=== Task details ===
Would you please repeat the data that follows, exactly as it reads?

*** Collected data ***

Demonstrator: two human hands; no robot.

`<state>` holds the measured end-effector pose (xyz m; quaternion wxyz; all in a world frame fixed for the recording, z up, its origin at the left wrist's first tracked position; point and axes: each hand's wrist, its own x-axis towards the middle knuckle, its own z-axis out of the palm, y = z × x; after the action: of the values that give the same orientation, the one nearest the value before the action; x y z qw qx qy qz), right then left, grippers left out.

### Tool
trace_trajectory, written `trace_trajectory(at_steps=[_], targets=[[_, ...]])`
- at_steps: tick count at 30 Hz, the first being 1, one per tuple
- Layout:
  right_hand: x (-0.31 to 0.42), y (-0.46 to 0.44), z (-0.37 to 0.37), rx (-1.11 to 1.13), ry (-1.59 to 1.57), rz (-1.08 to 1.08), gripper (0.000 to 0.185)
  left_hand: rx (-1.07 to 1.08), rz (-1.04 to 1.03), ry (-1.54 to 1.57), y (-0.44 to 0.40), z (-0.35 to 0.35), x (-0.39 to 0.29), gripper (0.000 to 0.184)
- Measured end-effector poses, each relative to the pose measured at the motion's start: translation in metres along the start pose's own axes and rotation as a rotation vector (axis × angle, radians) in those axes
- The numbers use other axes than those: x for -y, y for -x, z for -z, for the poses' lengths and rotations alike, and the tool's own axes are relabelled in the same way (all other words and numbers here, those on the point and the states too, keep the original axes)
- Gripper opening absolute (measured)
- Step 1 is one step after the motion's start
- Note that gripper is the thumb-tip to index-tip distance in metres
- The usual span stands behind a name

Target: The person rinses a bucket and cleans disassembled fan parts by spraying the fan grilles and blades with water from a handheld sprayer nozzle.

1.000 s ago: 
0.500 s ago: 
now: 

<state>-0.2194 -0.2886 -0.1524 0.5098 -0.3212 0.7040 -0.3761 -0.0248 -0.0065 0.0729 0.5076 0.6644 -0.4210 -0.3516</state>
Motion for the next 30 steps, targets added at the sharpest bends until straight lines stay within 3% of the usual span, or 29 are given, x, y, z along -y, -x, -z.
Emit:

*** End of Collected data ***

=== Completed task ===
Demonstrator: two human hands; no robot.

`<state>` holds the measured end-effector pose (xyz m; quaternion wxyz; all in a world frame fixed for the recording, z up, its origin at the left wrist's first tracked position; point and axes: each hand's wrist, its own x-axis towards the middle knuckle, its own z-axis out of the palm, y = z × x; after the action: of the values that give the same orientation, the one nearest the value before the action; x y z qw qx qy qz), right then left, grippers left out.

### Tool
trace_trajectory, written `trace_trajectory(at_steps=[_], targets=[[_, ...]])`
- at_steps: tick count at 30 Hz, the first being 1, one per tuple
- Layout:
  right_hand: x (-0.31 to 0.42), y (-0.46 to 0.44), z (-0.37 to 0.37), rx (-1.11 to 1.13), ry (-1.59 to 1.57), rz (-1.08 to 1.08), gripper (0.000 to 0.185)
  left_hand: rx (-1.07 to 1.08), rz (-1.04 to 1.03), ry (-1.54 to 1.57), y (-0.44 to 0.40), z (-0.35 to 0.35), x (-0.39 to 0.29), gripper (0.000 to 0.184)
- Measured end-effector poses, each relative to the pose measured at the motion's start: translation in metres along the start pose's own axes and rotation as a rotation vector (axis × angle, radians) in those axes
- The numbers use other axes than those: x for -y, y for -x, z for -z, for the poses' lengths and rotations alike, and the tool's own axes are relabelled in the same way (all other words and numbers here, those on the point and the states too, keep the original axes)
- Gripper opening absolute (measured)
- Step 1 is one step after the motion's start
- Note that gripper is the thumb-tip to index-tip distance in metres
- The usual span stands behind a name

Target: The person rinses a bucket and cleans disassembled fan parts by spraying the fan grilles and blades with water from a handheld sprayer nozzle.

1.000 s ago: 
0.500 s ago: 
now: 

<state>-0.2194 -0.2886 -0.1524 0.5098 -0.3212 0.7040 -0.3761 -0.0248 -0.0065 0.0729 0.5076 0.6644 -0.4210 -0.3516</state>
Motion for the next 30 steps, targets added at the sharpest bends until straight lines stay within 3% of the usual span, or 29 are given, x, y, z along -y, -x, -z.
Emit:

Nothing further remains in this exercise.